| Task to carry out |
Go through the data below line by line and report how many lines contain "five", giving only that figure.

--------------------------------

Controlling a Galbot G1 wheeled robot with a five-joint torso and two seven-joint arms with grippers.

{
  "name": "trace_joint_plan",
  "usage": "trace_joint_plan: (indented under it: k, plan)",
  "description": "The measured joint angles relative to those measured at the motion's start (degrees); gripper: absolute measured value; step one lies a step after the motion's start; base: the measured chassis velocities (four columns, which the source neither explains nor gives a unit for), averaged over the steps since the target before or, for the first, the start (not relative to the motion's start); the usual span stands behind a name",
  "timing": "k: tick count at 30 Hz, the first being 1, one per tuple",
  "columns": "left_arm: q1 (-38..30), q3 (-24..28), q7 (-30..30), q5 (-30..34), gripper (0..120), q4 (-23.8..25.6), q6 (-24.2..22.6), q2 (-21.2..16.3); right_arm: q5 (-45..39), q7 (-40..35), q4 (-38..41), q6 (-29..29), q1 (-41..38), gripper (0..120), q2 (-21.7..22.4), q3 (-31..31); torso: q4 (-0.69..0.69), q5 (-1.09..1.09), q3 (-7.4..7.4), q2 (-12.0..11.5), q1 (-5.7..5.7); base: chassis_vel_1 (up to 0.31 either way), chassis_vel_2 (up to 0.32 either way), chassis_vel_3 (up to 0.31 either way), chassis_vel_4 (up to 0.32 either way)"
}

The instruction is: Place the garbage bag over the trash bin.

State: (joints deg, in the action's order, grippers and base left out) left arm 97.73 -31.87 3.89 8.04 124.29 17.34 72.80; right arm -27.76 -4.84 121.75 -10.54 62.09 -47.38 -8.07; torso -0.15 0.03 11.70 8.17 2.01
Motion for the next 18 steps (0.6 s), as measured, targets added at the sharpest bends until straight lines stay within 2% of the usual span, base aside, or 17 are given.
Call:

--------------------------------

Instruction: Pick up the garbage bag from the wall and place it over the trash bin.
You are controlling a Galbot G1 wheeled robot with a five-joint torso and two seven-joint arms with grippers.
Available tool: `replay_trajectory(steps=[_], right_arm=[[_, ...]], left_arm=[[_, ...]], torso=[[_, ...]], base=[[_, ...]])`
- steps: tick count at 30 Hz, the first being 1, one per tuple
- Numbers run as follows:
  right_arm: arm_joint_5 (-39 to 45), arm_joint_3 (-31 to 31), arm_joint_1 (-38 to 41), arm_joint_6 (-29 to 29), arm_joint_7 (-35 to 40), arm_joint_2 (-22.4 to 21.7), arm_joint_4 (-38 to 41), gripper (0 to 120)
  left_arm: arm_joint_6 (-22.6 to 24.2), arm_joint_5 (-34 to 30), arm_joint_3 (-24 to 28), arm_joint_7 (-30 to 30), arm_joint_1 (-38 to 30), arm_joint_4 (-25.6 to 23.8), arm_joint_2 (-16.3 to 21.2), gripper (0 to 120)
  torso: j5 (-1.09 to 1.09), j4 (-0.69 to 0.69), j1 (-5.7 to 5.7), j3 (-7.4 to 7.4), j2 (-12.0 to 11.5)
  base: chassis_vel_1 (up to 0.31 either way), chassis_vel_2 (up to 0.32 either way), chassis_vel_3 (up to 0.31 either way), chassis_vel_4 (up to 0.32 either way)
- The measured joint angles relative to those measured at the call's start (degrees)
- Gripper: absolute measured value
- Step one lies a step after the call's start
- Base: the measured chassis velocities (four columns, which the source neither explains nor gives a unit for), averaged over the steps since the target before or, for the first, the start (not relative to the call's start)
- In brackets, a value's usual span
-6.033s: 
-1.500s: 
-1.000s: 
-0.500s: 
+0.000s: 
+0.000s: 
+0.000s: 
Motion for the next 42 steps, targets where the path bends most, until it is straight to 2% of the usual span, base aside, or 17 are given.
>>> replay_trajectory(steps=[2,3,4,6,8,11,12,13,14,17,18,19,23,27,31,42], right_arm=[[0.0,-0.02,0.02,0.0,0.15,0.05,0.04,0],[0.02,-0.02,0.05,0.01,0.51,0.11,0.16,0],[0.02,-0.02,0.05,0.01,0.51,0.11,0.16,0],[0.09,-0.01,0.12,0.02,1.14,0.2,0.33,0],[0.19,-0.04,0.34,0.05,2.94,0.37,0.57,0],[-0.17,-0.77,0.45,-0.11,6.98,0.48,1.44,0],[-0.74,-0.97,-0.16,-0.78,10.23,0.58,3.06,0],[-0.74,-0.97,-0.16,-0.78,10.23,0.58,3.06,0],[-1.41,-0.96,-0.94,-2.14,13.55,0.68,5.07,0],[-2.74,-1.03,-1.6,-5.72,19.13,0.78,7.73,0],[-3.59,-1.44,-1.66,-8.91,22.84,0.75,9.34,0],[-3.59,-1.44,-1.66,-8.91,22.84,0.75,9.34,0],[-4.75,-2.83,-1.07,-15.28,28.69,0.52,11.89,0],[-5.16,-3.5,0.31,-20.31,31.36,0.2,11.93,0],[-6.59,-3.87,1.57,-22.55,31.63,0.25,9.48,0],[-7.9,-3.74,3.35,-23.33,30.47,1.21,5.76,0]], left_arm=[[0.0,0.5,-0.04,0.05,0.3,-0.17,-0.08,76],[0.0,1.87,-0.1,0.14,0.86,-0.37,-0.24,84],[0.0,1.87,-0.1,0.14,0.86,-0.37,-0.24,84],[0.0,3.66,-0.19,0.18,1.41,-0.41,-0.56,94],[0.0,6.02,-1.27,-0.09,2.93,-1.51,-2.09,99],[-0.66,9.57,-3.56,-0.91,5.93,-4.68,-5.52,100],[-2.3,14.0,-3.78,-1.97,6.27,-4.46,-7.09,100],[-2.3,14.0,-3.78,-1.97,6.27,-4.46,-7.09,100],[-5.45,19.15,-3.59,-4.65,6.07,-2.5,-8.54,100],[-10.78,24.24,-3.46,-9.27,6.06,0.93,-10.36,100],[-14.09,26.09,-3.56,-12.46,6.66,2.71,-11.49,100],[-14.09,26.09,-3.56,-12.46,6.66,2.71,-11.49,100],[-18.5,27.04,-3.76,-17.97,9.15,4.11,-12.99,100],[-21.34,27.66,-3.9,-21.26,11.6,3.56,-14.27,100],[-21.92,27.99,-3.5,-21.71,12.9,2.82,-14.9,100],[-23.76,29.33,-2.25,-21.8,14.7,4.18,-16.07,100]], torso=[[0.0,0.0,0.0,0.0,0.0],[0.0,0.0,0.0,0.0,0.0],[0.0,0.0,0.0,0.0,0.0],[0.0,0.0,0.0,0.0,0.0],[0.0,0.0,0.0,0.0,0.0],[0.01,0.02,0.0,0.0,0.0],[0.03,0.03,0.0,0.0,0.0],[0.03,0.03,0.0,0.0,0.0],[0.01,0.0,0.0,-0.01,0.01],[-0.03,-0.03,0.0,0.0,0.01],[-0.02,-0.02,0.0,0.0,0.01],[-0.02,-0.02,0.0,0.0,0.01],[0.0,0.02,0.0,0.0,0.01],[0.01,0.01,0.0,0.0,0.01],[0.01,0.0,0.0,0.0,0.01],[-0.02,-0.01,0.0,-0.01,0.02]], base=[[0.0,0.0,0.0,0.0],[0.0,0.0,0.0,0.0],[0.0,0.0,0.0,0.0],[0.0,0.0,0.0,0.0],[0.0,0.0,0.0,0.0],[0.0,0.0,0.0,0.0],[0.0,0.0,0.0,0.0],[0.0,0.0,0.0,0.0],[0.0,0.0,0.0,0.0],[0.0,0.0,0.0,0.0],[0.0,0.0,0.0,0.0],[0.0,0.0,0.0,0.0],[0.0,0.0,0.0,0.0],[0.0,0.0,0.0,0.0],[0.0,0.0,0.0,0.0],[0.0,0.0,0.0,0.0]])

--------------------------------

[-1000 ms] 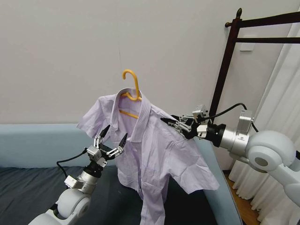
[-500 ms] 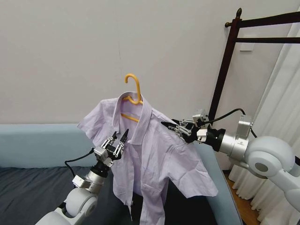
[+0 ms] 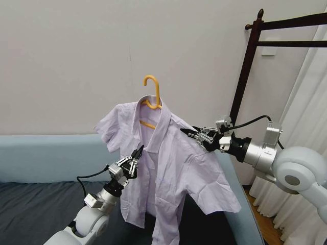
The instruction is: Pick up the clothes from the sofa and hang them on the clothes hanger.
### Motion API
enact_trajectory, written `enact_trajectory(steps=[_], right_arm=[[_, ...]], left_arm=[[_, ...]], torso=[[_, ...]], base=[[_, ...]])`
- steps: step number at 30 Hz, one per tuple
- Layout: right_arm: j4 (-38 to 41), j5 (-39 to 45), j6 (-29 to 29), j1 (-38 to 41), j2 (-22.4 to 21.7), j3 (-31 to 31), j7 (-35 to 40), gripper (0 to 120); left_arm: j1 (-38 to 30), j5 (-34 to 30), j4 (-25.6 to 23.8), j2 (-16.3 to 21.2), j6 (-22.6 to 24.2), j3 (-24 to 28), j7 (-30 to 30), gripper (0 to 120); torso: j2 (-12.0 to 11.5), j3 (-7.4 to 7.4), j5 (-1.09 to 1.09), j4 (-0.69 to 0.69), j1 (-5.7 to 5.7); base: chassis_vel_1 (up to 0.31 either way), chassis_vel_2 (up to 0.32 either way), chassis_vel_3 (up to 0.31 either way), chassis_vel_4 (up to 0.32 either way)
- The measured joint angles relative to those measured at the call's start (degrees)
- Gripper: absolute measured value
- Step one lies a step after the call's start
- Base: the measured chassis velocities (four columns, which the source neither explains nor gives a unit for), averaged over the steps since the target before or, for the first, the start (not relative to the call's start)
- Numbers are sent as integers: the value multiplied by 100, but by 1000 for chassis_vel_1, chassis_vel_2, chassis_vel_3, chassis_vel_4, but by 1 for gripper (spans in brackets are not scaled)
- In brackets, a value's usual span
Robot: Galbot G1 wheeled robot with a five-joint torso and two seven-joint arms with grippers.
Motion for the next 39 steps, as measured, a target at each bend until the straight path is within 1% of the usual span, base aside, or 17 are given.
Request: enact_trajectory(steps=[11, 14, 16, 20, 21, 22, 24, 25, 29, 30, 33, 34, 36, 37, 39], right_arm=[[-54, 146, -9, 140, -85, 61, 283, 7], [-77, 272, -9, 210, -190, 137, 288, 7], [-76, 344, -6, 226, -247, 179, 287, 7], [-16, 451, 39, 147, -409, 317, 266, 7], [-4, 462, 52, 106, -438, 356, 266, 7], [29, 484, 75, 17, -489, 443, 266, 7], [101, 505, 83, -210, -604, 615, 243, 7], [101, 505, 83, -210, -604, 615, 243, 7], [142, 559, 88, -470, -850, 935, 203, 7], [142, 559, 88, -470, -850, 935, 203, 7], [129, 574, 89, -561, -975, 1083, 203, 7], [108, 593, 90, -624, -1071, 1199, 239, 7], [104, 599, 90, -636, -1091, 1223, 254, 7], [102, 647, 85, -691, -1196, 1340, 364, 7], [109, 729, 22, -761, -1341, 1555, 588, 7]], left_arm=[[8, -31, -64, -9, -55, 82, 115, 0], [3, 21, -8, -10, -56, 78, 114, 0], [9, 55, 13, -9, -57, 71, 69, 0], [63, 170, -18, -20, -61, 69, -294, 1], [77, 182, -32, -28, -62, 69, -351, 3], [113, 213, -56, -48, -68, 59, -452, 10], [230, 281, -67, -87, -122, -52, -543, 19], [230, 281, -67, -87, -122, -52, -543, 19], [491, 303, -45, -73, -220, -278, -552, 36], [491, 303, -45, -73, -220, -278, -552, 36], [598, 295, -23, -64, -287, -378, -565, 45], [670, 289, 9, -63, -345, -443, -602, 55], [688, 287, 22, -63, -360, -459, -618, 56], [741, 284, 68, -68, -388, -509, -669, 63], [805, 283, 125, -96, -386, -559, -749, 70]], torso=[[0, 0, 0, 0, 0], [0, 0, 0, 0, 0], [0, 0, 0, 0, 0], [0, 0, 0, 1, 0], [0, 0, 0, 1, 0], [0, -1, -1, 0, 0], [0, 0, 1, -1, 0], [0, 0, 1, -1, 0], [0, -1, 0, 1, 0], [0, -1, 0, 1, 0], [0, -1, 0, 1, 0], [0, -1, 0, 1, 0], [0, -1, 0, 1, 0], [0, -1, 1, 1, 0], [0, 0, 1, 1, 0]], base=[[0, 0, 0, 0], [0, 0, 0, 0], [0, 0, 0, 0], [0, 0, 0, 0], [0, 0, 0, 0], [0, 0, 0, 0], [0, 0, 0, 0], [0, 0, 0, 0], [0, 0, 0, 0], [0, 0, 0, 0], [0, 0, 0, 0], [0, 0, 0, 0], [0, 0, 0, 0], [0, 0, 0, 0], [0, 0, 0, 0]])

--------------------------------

| Exercise result |
3